··· Stored data

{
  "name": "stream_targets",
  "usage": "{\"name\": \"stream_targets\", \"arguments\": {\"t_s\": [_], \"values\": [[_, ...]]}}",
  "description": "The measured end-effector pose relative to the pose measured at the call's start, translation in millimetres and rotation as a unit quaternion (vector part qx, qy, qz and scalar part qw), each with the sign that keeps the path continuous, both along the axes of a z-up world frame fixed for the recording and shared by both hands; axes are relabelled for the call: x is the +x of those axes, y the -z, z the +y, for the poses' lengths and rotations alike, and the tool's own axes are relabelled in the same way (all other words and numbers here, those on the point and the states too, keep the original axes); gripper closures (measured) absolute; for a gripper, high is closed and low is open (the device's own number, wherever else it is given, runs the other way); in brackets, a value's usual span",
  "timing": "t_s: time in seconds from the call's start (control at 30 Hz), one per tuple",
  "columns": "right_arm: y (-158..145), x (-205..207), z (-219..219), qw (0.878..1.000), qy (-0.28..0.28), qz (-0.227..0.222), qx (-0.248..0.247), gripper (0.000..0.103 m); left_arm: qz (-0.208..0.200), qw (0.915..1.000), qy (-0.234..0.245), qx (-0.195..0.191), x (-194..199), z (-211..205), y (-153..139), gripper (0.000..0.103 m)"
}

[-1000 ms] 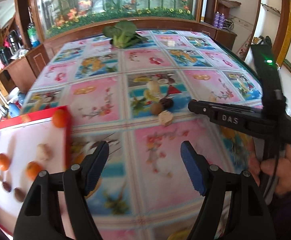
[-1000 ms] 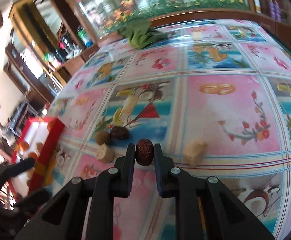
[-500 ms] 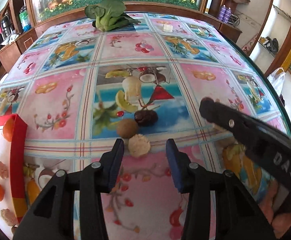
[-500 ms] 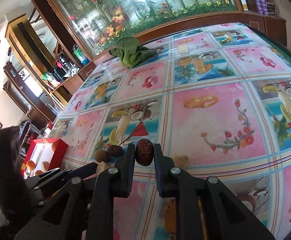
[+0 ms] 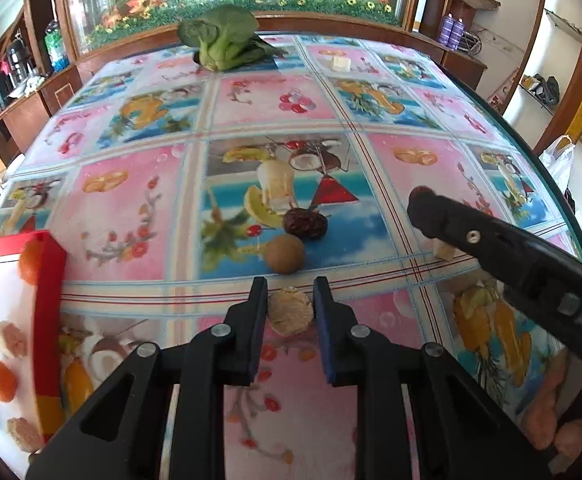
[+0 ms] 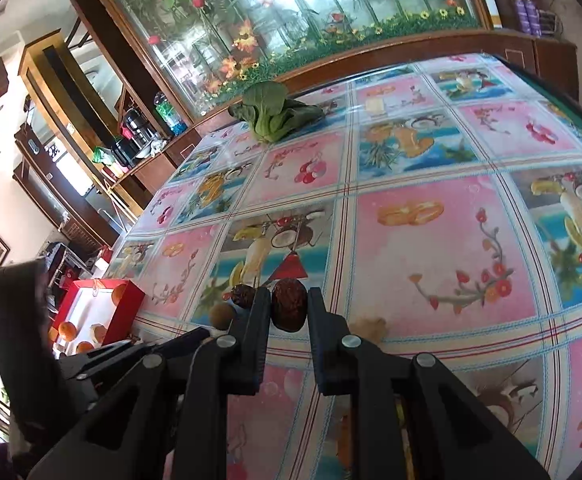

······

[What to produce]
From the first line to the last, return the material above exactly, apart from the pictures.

[Written response]
{
  "name": "stream_targets",
  "usage": "{\"name\": \"stream_targets\", \"arguments\": {\"t_s\": [_], \"values\": [[_, ...]]}}",
  "description": "The measured end-effector pose relative to the pose measured at the call's start, translation in millimetres and rotation as a unit quaternion (vector part qx, qy, qz and scalar part qw), each with the sign that keeps the path continuous, both along the axes of a z-up world frame fixed for the recording and shared by both hands; axes are relabelled for the call: x is the +x of those axes, y the -z, z the +y, for the poses' lengths and rotations alike, and the tool's own axes are relabelled in the same way (all other words and numbers here, those on the point and the states too, keep the original axes); gripper closures (measured) absolute; for a gripper, high is closed and low is open (the device's own number, wherever else it is given, runs the other way); in brackets, a value's usual span",
  "timing": "t_s: time in seconds from the call's start (control at 30 Hz), one per tuple",
  "columns": "right_arm: y (-158..145), x (-205..207), z (-219..219), qw (0.878..1.000), qy (-0.28..0.28), qz (-0.227..0.222), qx (-0.248..0.247), gripper (0.000..0.103 m); left_arm: qz (-0.208..0.200), qw (0.915..1.000), qy (-0.234..0.245), qx (-0.195..0.191), x (-194..199), z (-211..205), y (-153..139), gripper (0.000..0.103 m)"
}

[-1000 ms] 
[-1000 ms] 
[-500 ms] 
[-500 ms] 
[+0 ms] 
[+0 ms] 

This completes the output.